### Exercise directions
When you reach the line containing "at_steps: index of", include it and stop; until then, return each line of the material exactly, starting with the first.

[Supplied material — start]

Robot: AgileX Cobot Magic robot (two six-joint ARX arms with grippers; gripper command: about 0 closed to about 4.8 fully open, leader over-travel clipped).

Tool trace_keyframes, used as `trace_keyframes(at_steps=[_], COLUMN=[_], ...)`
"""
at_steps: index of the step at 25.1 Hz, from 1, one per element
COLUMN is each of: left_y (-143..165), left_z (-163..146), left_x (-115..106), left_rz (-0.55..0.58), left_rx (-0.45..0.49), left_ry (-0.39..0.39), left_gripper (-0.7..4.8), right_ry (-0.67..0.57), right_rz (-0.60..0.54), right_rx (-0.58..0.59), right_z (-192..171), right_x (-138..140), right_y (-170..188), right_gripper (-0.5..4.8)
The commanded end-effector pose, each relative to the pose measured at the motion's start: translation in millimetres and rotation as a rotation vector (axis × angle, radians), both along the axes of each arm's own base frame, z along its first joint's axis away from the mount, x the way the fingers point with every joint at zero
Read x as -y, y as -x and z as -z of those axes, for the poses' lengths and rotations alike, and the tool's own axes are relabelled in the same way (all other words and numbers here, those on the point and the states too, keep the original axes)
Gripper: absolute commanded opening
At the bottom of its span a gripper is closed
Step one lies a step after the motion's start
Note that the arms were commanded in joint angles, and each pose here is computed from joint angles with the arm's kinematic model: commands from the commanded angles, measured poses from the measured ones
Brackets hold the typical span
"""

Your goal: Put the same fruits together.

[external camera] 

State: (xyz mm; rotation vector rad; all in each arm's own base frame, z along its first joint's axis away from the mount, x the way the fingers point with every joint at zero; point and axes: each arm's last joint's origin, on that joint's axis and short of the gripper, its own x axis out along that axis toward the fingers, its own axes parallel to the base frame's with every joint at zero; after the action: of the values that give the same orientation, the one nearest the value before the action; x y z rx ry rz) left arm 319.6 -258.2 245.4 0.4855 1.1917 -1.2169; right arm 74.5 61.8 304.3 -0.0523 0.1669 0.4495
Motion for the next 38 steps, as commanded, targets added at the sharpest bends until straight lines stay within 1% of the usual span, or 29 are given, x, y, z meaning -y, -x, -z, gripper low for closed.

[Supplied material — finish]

### Response
Robot: AgileX Cobot Magic robot (two six-joint ARX arms with grippers; gripper command: about 0 closed to about 4.8 fully open, leader over-travel clipped).

Tool trace_keyframes, used as `trace_keyframes(at_steps=[_], COLUMN=[_], ...)`
"""
at_steps: index of the step at 25.1 Hz, from 1, one per element

Nothing else remains in this exercise.